TOKYO, July 29 (Reuters) - Japan's 10-year government
bond yield fell to a near two-week low on Monday, tracking the
drop in U.S. Treasury yields in the previous session and due to
receding caution of any surprises in the Bank of Japan's plans
to reduce bond purchases.
The 10-year JGB yield fell 3 basis points
(bps) to 1.025%, its lowest level since July 17. The five-year
yield fell 2.5 bps to 0.6%.
"The market expects that the BOJ will not give any negative
surprise on Wednesday when it announces its bond-buying plans,"
said Naoya Hasegawa, chief bond strategist at Okasan Securities.
The BOJ is expected to unveil details of a quantitative
tightening (QT) plan at its monetary policy meeting and the
market expects the central bank to halve its monthly purchases
of JGBs to 3 trillion yen ($19.58 billion) in about two years.
The market also estimates it is more likely that the BOJ
will raise its policy rate in September.
"We still cannot rule out the rate hike in July.

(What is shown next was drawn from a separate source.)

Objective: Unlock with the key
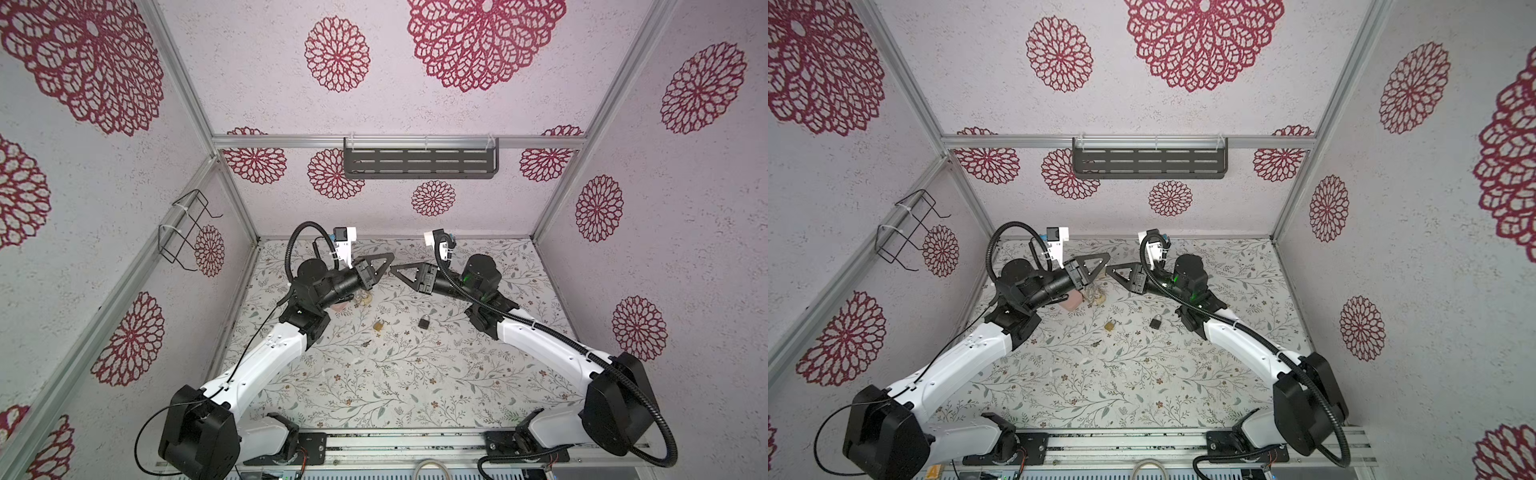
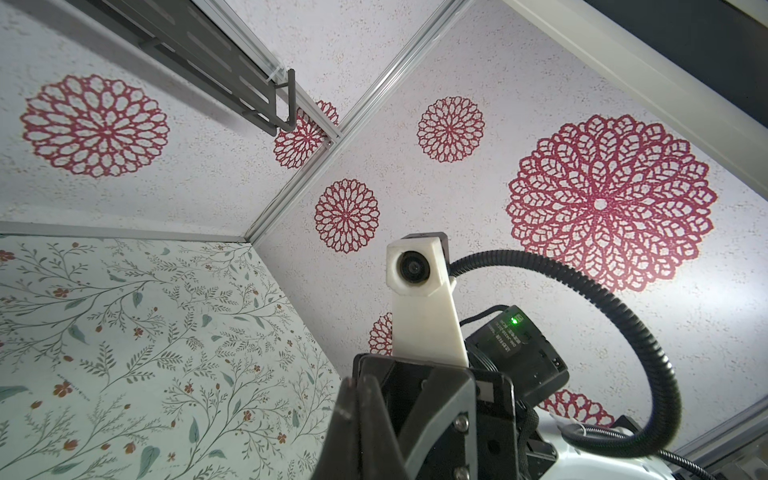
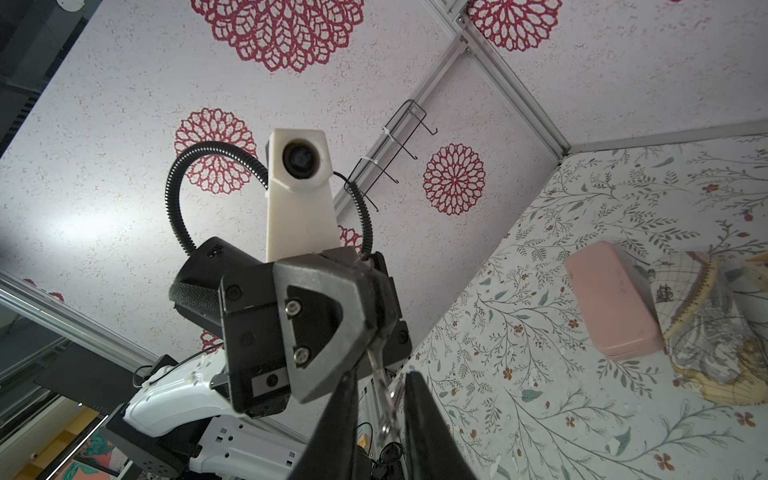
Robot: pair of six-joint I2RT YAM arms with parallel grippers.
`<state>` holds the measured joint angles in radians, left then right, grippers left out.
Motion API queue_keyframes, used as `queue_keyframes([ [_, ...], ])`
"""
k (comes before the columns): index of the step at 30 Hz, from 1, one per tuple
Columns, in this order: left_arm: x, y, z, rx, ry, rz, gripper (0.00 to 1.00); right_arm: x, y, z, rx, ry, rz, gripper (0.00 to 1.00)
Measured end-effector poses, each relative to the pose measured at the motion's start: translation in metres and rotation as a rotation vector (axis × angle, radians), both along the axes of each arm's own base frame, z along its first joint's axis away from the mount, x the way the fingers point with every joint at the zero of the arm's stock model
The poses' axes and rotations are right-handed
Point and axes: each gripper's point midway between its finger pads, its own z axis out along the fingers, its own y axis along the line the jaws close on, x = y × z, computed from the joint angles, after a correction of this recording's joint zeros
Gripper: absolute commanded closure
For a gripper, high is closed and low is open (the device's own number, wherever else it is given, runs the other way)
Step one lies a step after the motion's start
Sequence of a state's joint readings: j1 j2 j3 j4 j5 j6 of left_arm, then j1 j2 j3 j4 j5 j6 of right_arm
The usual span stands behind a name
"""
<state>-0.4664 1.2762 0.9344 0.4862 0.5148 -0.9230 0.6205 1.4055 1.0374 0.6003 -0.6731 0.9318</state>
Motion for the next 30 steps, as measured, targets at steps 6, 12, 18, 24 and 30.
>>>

But if the
BOJ raises the policy rate this month, the market will become
cautious about a further rate hike within this year," Hasegawa
said.
In March, the BOJ ended its negative rate policy and set the
overnight call rate as its new policy rate and decided to guide
it in a range of 0-0.1%.
Futures contracts pegged to the BOJ's overnight call rate
maturing September 2025 implies the
overnight call rate will be at 0.49%.
If the BOJ raises the rate twice this year, the policy rate
could be as high as 0.5% at the end of this year, meaning the
pace of the rate hikes will be faster than market expectations,
Hasegawa said.
The two-year JGB yield fell 2 bps to 0.39%.
The 20-year JGB yield fell 2.5 bps to 1.795%
and the 30-year JGB yield fell 2.5 bps to 2.12%.